== Segment start ==

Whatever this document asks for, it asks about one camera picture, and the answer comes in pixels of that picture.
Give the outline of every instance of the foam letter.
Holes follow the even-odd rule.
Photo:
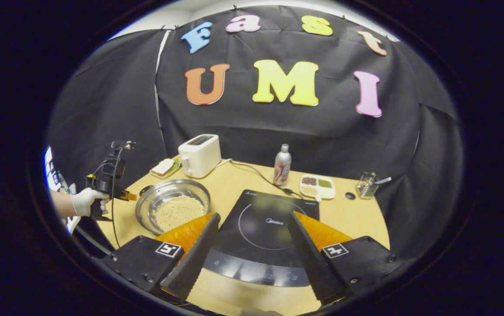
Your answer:
[[[261,28],[260,18],[257,15],[236,16],[230,22],[232,23],[226,26],[228,32],[255,32]]]
[[[284,102],[294,87],[294,94],[290,97],[292,104],[318,105],[318,98],[314,93],[314,73],[318,65],[308,61],[294,64],[289,74],[286,75],[279,64],[274,60],[258,60],[254,63],[258,68],[257,93],[252,96],[255,102],[272,102],[273,94],[270,86],[280,102]]]
[[[205,73],[205,68],[194,68],[186,72],[187,99],[192,104],[213,104],[222,97],[224,92],[224,73],[229,69],[229,64],[218,64],[211,67],[213,73],[213,89],[208,94],[201,92],[201,75]]]
[[[182,36],[182,40],[187,40],[189,46],[191,46],[189,52],[194,53],[200,50],[203,46],[209,44],[208,39],[203,39],[204,37],[209,37],[211,32],[207,29],[211,27],[213,24],[211,22],[204,22],[197,28],[190,30],[186,34]]]
[[[381,54],[382,56],[386,56],[387,52],[386,52],[386,50],[380,48],[379,44],[382,44],[382,42],[378,38],[372,36],[372,34],[370,34],[369,32],[365,32],[365,31],[357,31],[357,33],[361,34],[363,36],[367,45],[374,52],[376,52],[377,54]]]
[[[325,18],[318,18],[316,16],[305,15],[302,17],[302,29],[312,33],[312,34],[320,34],[324,36],[331,35],[334,33],[334,30],[330,27],[330,22]]]
[[[358,114],[373,116],[379,118],[382,116],[382,110],[379,108],[379,97],[376,92],[376,83],[380,79],[368,72],[354,72],[354,76],[359,80],[361,90],[361,100],[355,107]]]

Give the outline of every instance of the food pellet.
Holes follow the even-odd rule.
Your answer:
[[[156,211],[156,224],[164,232],[203,216],[203,205],[193,197],[177,196],[160,205]]]
[[[318,179],[318,185],[324,188],[331,188],[332,184],[329,181]]]
[[[308,195],[316,195],[318,194],[318,190],[316,190],[316,188],[313,187],[302,186],[302,193]]]
[[[309,176],[306,176],[306,177],[302,178],[302,183],[316,186],[316,179],[310,178]]]

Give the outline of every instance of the wooden table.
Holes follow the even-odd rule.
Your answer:
[[[273,167],[249,165],[254,166],[268,180],[273,177]],[[286,187],[299,193],[300,177],[303,174],[291,171]],[[361,200],[358,197],[349,200],[345,194],[346,192],[355,194],[358,180],[331,178],[336,185],[336,197],[320,202],[320,221],[352,238],[371,236],[390,249],[388,230],[376,200],[374,198]],[[138,194],[145,186],[173,179],[190,178],[185,176],[181,169],[165,180],[147,174],[127,190]],[[219,166],[202,179],[191,179],[200,182],[209,191],[210,208],[221,216],[219,227],[245,189],[286,196],[284,192],[263,180],[254,170],[230,163]],[[143,228],[135,218],[136,204],[133,201],[117,199],[114,202],[115,228],[119,243],[122,245],[139,235],[155,237],[155,234]],[[111,202],[107,205],[107,209],[111,209]],[[98,224],[111,244],[117,246],[111,222],[98,222]],[[310,286],[278,287],[253,284],[222,276],[207,269],[201,270],[187,301],[203,309],[228,316],[238,315],[242,309],[251,307],[275,310],[283,315],[303,314],[320,308],[320,301],[316,300]]]

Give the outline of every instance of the bread slice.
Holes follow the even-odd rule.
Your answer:
[[[175,161],[170,158],[162,160],[156,167],[151,169],[151,172],[157,174],[158,176],[164,176],[174,167]]]

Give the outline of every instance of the white wall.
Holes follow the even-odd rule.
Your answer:
[[[388,36],[390,40],[398,41],[396,36],[390,34],[390,32],[376,23],[346,8],[343,4],[332,0],[180,0],[155,10],[121,32],[118,32],[112,38],[139,30],[159,29],[163,25],[166,25],[165,28],[172,29],[175,25],[183,25],[204,16],[231,10],[233,4],[238,7],[265,5],[294,6],[318,10],[340,17],[344,15],[347,20],[360,24],[382,36]]]

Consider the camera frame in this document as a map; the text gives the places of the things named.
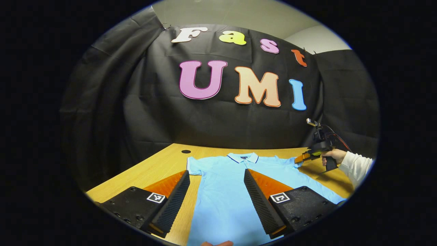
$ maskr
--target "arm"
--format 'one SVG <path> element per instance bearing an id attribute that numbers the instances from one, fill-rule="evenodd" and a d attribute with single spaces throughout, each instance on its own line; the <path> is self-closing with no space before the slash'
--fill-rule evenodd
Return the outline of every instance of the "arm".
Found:
<path id="1" fill-rule="evenodd" d="M 322 153 L 322 156 L 332 156 L 337 161 L 337 164 L 340 164 L 338 169 L 346 174 L 352 182 L 354 189 L 361 184 L 373 163 L 371 158 L 338 149 Z M 325 158 L 322 159 L 322 163 L 324 166 L 326 165 Z"/>
<path id="2" fill-rule="evenodd" d="M 354 189 L 361 184 L 369 171 L 373 160 L 358 154 L 347 152 L 338 169 L 343 171 L 352 182 Z"/>

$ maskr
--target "hand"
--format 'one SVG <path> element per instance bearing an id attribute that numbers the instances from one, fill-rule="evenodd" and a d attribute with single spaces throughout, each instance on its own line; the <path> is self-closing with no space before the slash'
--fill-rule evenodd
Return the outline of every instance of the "hand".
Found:
<path id="1" fill-rule="evenodd" d="M 323 166 L 326 166 L 326 158 L 324 156 L 330 156 L 336 160 L 337 164 L 340 164 L 346 156 L 346 152 L 339 149 L 333 149 L 332 151 L 322 152 L 321 156 Z"/>
<path id="2" fill-rule="evenodd" d="M 217 245 L 215 245 L 215 246 L 233 246 L 233 245 L 234 245 L 233 242 L 231 242 L 231 241 L 226 241 L 226 242 L 222 242 L 222 243 L 220 243 L 220 244 L 217 244 Z M 204 242 L 204 243 L 201 244 L 200 246 L 214 246 L 214 245 L 212 245 L 212 244 L 210 244 L 210 243 L 208 243 L 208 242 Z"/>

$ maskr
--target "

== Segment end ==

Exercise >>
Count the lines of the material above that contain the word "document", then give only that count.

Finished task >>
2